Location: code/utils/ (one per project)

Properties: - Project-specific: references project conventions, data layouts, derivative structures - Cross-flow reusable: shared by multiple pipelines but too project-coupled for a core library - Not independently publishable — coupled to the project - May read project-specific file formats, coordinate systems, or derivative outputs

Examples: utils.atlas.plot_dorsal_cortex_ecog_overlay(), utils.io.brainstate.read_state_epochs()

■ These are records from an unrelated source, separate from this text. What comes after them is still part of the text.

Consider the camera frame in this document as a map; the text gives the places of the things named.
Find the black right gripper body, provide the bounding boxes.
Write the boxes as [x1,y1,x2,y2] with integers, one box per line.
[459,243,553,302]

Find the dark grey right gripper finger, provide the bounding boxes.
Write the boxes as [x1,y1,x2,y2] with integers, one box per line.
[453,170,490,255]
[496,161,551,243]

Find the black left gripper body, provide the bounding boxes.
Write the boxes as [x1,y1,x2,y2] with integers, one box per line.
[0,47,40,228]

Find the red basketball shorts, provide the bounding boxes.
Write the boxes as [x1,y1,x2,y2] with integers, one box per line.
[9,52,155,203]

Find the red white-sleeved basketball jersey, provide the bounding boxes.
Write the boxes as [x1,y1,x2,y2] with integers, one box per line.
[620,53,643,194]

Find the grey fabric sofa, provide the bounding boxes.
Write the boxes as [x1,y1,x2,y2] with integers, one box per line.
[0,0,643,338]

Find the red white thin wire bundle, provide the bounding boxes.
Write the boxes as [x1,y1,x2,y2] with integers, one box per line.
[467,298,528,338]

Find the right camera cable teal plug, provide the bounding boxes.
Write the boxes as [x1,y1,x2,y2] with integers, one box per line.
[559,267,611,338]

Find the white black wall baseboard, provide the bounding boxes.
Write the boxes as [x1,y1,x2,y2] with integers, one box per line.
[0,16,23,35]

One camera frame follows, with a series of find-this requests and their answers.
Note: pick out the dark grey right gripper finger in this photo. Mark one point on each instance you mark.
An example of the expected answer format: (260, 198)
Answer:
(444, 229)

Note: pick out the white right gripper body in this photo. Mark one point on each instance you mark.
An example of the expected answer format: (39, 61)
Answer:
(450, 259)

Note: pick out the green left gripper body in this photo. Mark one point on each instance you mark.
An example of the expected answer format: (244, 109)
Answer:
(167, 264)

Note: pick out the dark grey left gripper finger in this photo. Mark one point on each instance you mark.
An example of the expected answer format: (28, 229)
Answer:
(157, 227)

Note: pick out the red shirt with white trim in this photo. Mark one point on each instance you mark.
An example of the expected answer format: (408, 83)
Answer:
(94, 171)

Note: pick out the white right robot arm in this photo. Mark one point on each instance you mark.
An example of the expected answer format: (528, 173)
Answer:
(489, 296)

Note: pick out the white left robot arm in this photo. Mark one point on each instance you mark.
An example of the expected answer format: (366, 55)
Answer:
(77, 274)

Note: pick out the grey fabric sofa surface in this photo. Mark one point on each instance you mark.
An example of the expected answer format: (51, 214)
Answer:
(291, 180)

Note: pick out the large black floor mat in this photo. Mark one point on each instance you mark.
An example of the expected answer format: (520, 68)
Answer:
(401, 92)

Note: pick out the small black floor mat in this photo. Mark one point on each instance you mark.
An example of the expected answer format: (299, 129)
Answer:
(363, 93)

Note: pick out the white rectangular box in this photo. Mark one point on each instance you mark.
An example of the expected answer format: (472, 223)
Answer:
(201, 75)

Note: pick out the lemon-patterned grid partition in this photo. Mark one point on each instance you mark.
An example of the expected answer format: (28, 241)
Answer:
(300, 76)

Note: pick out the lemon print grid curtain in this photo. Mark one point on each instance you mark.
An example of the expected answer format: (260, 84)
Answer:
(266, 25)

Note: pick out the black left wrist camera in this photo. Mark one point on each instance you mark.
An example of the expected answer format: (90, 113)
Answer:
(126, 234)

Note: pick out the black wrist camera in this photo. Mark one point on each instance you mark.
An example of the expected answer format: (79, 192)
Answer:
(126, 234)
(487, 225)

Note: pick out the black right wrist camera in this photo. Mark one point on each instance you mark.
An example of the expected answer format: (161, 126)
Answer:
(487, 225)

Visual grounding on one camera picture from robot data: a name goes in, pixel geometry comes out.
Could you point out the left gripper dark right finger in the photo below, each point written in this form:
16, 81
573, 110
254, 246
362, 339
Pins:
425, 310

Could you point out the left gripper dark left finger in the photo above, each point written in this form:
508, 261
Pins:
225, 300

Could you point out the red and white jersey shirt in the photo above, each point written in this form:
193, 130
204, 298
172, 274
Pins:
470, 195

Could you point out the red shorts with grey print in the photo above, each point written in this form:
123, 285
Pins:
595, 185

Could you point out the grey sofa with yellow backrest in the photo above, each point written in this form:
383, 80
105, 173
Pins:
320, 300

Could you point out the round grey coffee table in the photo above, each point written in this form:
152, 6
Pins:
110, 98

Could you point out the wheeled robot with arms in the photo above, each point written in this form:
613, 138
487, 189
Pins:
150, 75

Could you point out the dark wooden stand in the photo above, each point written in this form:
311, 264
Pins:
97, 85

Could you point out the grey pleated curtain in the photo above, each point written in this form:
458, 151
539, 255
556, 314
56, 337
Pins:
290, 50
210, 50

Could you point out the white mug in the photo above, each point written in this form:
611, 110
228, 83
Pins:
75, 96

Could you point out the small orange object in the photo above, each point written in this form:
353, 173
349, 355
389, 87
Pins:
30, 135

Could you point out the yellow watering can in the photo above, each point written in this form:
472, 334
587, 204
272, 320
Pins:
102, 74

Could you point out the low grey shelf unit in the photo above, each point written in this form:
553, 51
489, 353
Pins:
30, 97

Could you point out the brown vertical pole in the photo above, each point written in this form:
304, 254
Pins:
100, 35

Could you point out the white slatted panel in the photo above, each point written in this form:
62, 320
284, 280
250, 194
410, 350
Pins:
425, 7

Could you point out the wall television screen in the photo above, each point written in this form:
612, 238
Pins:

projio config: code.project_utils: code/utils

Flow Scripts

Location: code/pipelines/{flow}/scripts/{script}.py

Properties: - Snakemake wiring: snakemake.input, snakemake.output, snakemake.params - Flow-specific: one script per rule (may be shared across rules within a flow) - Imports from core library and project utils - Not reusable across flows — if the same logic appears in two flows, it should be promoted

pipeio tools: mod_create, script_create, nb_promote

Configuration

projio config

# .projio/config.yml
code:
  project_utils: code/utils          # project glue layer path

Core libraries are auto-discovered from code/lib/*/ and registered in codio with role: core.

codio catalog

# .projio/codio/catalog.yml
libraries:
  cogpy:
    kind: internal
    role: core                       # actively developed, promote target
    runtime_import: cogpy
    source_path: code/lib/cogpy
  labbox:
    kind: internal
    role: shared                     # installed, not developed here
    runtime_import: labbox
    source_path: code/lib/labbox

Role values: - core — project's own compute library. Agents can add functions here. - shared — lab/org library, used as-is. Agents should not modify. - external — PyPI package. Never modified.

Tool Interactions

Scaffolding (downward flow)

When pipeio scaffolds code, it queries projio config + codio to generate tier-aware templates:

┌─────────────┐    codio: role=core libraries    ┌──────────────────┐
│ pipeio      │ ──────────────────────────────→  │ import cogpy     │
│ nb_create   │    projio: project_utils path    │ from utils.atlas │
│ script_create│ ──────────────────────────────→  │   import ...     │
│ mod_create  │                                   │                  │
└─────────────┘                                   └──────────────────┘

nb_create — kind-aware + tier-aware

investigate/explore notebook:

# %% Setup
from pathlib import Path

import cogpy                                    # ← core library (from codio, role=core)
from pipeio import PipelineContext              # ← pipeio (pipeline context + path resolution)
from sutil.repo_root import repo_abs            # ← lab utils (repo root resolution)

ctx = PipelineContext.from_registry("<flow>", root=repo_abs())
sess = ctx.session(subject="01", session="04", task="free")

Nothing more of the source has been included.